● REQUIRED WORK
Find every line in the records below that contains the word "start", and copy each such line.

+++ DATASET RECORDS +++

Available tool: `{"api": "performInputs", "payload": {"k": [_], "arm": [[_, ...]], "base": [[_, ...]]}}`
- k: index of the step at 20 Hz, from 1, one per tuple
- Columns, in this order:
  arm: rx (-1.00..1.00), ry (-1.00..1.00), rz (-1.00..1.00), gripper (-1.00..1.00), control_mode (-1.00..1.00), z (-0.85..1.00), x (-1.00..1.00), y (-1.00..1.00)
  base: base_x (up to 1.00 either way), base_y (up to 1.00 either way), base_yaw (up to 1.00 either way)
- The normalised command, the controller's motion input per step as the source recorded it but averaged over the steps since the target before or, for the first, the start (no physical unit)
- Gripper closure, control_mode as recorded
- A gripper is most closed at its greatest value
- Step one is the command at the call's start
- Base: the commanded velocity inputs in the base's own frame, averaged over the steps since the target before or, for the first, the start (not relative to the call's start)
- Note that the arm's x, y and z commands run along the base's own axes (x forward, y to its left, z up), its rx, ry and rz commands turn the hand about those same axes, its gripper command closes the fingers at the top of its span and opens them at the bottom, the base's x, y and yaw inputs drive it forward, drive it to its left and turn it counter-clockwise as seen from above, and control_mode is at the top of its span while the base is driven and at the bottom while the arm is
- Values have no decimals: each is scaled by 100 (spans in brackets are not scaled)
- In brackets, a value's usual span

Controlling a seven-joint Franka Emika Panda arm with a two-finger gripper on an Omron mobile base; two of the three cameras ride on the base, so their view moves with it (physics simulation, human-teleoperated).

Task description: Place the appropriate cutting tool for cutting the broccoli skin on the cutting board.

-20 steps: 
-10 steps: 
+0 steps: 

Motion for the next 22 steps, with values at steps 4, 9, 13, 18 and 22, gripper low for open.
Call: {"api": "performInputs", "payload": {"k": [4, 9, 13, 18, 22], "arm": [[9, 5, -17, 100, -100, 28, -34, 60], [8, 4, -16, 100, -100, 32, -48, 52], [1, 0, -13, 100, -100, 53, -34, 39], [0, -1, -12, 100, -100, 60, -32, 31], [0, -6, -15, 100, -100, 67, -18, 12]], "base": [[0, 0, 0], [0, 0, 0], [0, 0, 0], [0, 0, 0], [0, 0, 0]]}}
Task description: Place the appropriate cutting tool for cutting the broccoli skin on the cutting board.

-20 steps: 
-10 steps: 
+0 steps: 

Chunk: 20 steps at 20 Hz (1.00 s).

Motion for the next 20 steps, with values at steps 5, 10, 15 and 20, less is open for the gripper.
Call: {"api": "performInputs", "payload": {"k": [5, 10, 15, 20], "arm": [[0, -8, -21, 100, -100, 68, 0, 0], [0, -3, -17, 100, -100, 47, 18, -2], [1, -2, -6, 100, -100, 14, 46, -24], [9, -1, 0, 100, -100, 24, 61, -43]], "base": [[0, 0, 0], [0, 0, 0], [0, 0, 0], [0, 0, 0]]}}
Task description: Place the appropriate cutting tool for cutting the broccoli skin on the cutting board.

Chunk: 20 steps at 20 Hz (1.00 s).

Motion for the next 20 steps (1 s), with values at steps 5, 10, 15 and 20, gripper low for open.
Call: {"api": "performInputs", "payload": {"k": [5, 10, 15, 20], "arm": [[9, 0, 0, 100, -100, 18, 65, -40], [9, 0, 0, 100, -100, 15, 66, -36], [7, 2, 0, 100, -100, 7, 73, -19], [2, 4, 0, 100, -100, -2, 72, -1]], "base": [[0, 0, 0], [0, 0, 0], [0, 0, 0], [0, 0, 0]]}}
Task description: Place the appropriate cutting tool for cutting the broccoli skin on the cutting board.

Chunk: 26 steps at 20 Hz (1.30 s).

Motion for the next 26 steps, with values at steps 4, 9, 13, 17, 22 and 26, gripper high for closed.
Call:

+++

● SOLUTION TO THIS TASK
- The normalised command, the controller's motion input per step as the source recorded it but averaged over the steps since the target before or, for the first, the start (no physical unit)
- Step one is the command at the call's start
- Base: the commanded velocity inputs in the base's own frame, averaged over the steps since the target before or, for the first, the start (not relative to the call's start)

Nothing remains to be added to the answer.